Description of the task -> Your answer should be an exact copy of the listing.

Entries shown ->
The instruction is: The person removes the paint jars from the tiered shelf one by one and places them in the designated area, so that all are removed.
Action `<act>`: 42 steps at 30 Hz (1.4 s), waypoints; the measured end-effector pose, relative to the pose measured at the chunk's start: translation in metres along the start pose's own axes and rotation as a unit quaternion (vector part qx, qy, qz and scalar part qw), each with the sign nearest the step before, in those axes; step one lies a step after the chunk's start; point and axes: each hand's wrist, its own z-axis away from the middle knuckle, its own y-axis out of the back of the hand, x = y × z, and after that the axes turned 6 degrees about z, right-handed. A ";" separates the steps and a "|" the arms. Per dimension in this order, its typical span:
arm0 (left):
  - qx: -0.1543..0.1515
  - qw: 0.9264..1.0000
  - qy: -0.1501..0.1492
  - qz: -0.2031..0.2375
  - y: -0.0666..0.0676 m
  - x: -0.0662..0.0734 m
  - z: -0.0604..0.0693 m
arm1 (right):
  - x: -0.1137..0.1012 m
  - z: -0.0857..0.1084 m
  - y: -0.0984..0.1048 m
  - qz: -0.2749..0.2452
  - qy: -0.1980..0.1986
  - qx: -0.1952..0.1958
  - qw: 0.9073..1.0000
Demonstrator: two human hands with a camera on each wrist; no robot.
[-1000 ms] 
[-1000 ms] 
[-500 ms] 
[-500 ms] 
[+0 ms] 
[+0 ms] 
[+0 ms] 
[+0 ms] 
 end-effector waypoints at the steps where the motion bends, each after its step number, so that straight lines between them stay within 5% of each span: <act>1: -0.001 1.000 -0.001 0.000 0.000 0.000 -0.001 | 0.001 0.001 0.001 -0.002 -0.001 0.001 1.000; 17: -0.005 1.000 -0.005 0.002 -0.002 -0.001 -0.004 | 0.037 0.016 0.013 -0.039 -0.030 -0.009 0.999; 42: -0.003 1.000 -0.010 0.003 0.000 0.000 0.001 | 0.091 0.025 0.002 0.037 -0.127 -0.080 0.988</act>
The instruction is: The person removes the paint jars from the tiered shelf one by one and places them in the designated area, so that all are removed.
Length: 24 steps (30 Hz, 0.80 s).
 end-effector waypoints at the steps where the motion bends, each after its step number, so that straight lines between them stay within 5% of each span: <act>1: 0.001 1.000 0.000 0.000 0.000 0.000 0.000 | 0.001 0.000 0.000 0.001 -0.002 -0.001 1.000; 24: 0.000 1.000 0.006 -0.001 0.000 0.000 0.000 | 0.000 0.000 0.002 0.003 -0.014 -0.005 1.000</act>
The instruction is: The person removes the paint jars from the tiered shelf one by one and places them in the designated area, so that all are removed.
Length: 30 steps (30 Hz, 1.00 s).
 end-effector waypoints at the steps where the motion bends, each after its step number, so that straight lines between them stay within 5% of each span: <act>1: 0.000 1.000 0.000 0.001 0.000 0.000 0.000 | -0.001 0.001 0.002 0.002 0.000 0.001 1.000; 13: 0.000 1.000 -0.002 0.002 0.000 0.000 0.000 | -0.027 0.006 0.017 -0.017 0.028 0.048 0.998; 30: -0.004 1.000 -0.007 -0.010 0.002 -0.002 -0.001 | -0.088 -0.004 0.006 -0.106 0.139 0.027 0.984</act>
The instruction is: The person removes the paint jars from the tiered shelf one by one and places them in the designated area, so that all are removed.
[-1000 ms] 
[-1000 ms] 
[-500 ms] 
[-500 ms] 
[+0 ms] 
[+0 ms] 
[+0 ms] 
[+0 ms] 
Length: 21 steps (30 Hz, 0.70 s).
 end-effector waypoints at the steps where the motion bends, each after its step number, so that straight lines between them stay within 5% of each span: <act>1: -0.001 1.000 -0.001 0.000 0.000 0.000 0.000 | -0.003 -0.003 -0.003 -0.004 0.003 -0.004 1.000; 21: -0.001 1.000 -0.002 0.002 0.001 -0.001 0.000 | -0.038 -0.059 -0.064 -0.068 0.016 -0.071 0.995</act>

Answer box ->
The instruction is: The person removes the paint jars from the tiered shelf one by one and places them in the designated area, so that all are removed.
Action `<act>`: 42 steps at 30 Hz (1.4 s), waypoints; the measured end-effector pose, relative to the pose measured at the chunk's start: translation in metres along the start pose's own axes and rotation as a unit quaternion (vector part qx, qy, qz and scalar part qw), each with the sign nearest the step before, in those axes; step one lies a step after the chunk's start; point and axes: each hand's wrist, its own z-axis away from the middle knuckle, its own y-axis out of the back of the hand, x = y × z, and after that the axes turned 6 degrees about z, right-handed. A ";" separates the steps and a "|" the arms. Per dimension in this order, its typical span:
arm0 (left):
  - qx: -0.1543..0.1515
  - qw: 0.9264..1.0000
  - qy: -0.1501..0.1492
  - qz: -0.2031..0.2375
  - y: -0.0666..0.0676 m
  - x: -0.0662..0.0734 m
  - z: -0.0604..0.0693 m
arm1 (right):
  - x: -0.1137..0.1012 m
  - z: -0.0857..0.1084 m
  - y: -0.0984..0.1048 m
  - qz: -0.2749..0.2452
  - qy: -0.1980..0.1986
  - qx: -0.1952..0.1958
  - qw: 0.9073..1.0000
Demonstrator: two human hands with a camera on each wrist; no robot.
[-1000 ms] 
[-1000 ms] 
[-500 ms] 
[-500 ms] 
[+0 ms] 
[+0 ms] 
[+0 ms] 
[+0 ms] 
 end-effector waypoints at the steps where the motion bends, each after its step number, so that straight lines between them stay within 5% of each span: <act>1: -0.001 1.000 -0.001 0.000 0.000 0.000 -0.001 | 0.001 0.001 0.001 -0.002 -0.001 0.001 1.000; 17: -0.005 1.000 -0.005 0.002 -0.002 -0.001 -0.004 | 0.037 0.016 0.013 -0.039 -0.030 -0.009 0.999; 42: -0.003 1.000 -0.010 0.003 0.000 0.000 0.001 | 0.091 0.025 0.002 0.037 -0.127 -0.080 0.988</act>
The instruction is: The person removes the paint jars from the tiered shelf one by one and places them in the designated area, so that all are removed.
Length: 24 steps (30 Hz, 0.80 s).
 end-effector waypoints at the steps where the motion bends, each after its step number, so that straight lines between them stay within 5% of each span: <act>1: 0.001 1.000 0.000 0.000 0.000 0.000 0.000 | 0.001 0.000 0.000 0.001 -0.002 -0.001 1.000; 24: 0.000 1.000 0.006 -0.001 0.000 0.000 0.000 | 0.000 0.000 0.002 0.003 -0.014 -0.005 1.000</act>
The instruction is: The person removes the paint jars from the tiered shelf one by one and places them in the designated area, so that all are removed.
Length: 30 steps (30 Hz, 1.00 s).
 end-effector waypoints at the steps where the motion bends, each after its step number, so that straight lines between them stay within 5% of each span: <act>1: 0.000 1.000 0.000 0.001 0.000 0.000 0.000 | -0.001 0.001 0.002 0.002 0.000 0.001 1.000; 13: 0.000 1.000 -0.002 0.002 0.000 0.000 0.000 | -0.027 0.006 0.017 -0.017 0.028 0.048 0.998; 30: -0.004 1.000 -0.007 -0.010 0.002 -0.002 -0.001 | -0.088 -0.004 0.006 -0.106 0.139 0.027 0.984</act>
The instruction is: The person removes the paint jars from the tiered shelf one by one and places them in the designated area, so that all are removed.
[-1000 ms] 
[-1000 ms] 
[-500 ms] 
[-500 ms] 
[+0 ms] 
[+0 ms] 
[+0 ms] 
[+0 ms] 
Length: 21 steps (30 Hz, 0.70 s).
 end-effector waypoints at the steps where the motion bends, each after its step number, so that straight lines between them stay within 5% of each span: <act>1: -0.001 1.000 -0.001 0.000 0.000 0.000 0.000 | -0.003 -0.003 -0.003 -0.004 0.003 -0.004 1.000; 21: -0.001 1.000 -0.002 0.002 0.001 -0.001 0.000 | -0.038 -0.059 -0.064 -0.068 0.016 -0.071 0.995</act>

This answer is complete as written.